Your objective - Locate, in the data below, the line that contains "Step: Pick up" and the line that contains "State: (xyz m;"; reproduce exactly those two lines and every line between them, nothing more.

== Available data

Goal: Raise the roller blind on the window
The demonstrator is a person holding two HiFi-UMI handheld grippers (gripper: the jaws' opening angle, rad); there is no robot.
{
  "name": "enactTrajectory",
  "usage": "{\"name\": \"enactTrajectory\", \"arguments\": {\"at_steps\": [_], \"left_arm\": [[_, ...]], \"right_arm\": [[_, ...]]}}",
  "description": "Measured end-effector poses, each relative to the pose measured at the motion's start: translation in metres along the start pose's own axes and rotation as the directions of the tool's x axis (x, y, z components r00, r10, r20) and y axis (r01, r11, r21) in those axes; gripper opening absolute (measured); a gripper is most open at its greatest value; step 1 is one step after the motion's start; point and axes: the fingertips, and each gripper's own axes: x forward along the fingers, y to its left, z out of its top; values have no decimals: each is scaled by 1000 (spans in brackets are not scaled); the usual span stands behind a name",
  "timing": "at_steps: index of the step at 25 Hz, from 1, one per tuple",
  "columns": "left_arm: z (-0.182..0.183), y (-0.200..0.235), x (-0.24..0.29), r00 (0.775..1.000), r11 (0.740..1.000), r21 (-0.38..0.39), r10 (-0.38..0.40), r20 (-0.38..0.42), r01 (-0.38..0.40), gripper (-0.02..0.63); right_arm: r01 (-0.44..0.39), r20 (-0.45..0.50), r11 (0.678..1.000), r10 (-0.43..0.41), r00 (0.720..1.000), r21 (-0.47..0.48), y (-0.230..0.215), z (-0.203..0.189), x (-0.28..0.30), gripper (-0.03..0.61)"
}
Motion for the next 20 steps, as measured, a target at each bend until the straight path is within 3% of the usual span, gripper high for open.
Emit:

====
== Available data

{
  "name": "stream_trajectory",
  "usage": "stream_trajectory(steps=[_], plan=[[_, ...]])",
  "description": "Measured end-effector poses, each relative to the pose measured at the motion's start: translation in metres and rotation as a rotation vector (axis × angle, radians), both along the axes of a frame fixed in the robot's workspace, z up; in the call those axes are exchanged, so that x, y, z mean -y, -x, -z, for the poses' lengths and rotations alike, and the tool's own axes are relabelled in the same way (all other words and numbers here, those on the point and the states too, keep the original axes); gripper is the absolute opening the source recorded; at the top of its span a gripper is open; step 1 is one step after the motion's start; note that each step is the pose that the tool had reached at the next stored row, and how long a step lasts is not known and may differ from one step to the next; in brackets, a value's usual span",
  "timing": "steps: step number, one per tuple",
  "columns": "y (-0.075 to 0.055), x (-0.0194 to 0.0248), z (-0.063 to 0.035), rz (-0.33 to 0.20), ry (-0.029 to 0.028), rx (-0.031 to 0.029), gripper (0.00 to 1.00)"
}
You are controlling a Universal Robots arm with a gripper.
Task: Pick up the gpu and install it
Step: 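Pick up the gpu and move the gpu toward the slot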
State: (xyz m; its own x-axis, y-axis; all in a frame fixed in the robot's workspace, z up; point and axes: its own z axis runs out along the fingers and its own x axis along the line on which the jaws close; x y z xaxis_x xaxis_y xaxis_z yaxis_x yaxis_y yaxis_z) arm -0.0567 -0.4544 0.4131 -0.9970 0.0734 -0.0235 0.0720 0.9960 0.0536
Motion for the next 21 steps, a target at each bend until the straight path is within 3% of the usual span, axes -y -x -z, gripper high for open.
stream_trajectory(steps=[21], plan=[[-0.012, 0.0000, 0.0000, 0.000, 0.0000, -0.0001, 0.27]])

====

Solution -
Step: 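Pick up the gpu and move the gpu toward the slot
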State: (xyz m; its own x-axis, y-axis; all in a frame fixed in the robot's workspace, z up; point and axes: its own z axis runs out along the fingers and its own x axis along the line on which the jaws close; x y z xaxis_x xaxis_y xaxis_z yaxis_x yaxis_y yaxis_z) arm -0.0567 -0.4544 0.4131 -0.9970 0.0734 -0.0235 0.0720 0.9960 0.0536

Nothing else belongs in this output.